◆ **Task description**
Extract exactly those lines that lie between the start of the material and the line with "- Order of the", including both boundary lines and no others.

□ □ □ □

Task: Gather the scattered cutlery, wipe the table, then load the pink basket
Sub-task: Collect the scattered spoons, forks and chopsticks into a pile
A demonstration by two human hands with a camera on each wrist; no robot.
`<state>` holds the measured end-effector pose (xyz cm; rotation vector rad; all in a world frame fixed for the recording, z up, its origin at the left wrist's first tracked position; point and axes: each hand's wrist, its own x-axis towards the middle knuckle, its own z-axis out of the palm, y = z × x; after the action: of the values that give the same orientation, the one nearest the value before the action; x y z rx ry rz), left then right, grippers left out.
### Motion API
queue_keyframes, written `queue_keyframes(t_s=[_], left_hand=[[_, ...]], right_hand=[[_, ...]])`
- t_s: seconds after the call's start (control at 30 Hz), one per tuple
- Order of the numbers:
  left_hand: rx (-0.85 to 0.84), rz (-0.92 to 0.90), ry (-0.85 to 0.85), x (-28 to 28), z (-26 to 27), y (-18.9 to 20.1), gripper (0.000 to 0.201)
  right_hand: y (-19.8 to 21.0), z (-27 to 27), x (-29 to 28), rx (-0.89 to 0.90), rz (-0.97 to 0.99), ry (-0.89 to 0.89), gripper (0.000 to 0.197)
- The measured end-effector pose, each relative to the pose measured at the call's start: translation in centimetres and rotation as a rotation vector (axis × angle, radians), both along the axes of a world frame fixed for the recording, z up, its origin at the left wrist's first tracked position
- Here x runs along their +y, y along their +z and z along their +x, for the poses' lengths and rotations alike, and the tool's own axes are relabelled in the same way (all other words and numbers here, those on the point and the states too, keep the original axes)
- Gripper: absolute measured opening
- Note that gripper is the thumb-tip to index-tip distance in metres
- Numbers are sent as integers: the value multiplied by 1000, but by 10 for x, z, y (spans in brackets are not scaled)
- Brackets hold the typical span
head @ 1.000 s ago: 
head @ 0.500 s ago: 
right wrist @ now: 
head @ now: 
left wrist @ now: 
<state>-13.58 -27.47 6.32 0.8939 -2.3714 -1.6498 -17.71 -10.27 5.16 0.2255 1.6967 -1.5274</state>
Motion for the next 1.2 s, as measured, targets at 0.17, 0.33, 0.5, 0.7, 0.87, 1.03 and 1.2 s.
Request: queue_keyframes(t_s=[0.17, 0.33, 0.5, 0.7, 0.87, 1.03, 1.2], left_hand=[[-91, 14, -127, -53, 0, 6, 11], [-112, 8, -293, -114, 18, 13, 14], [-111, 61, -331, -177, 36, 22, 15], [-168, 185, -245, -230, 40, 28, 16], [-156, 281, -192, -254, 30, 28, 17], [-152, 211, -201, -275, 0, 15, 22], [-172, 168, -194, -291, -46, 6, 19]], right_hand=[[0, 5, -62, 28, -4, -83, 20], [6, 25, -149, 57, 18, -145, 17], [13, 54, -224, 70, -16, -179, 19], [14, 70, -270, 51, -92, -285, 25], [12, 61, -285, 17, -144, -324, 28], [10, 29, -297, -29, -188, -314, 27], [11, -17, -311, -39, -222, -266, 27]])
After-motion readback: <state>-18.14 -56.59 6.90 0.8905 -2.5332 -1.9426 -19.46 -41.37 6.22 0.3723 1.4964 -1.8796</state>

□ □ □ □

◆ **Answer below**
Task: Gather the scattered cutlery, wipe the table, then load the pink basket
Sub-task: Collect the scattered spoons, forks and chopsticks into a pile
A demonstration by two human hands with a camera on each wrist; no robot.
`<state>` holds the measured end-effector pose (xyz cm; rotation vector rad; all in a world frame fixed for the recording, z up, its origin at the left wrist's first tracked position; point and axes: each hand's wrist, its own x-axis towards the middle knuckle, its own z-axis out of the palm, y = z × x; after the action: of the values that give the same orientation, the one nearest the value before the action; x y z rx ry rz), left then right, grippers left out.
### Motion API
queue_keyframes, written `queue_keyframes(t_s=[_], left_hand=[[_, ...]], right_hand=[[_, ...]])`
- t_s: seconds after the call's start (control at 30 Hz), one per tuple
- Order of the numbers:

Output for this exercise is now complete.